_Exercise prompt_.
Tally the lines in the material below that hold the string "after" and report the tally alone.

_Exercise data_.
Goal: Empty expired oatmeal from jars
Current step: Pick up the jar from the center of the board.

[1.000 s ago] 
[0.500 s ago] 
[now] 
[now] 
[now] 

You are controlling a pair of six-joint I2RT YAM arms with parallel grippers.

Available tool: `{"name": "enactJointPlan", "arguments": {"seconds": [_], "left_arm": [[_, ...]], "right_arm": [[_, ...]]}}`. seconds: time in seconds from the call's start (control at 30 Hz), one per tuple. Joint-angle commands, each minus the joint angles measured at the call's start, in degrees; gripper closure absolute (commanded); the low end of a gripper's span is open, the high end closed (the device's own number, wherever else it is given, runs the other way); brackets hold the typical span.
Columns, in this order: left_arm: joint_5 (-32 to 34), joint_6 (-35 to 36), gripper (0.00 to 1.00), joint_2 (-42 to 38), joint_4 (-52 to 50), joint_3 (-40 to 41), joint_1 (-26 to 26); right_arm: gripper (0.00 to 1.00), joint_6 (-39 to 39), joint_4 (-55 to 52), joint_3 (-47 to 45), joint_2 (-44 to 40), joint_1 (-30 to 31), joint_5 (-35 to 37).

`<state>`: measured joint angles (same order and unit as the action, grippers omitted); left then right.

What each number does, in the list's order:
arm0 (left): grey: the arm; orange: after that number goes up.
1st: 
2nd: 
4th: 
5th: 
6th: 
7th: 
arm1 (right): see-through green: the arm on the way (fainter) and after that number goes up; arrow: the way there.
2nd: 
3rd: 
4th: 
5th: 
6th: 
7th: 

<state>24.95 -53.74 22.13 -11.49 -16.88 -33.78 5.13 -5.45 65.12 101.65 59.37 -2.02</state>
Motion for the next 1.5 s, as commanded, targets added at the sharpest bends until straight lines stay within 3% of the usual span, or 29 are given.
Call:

_Answer section_.
2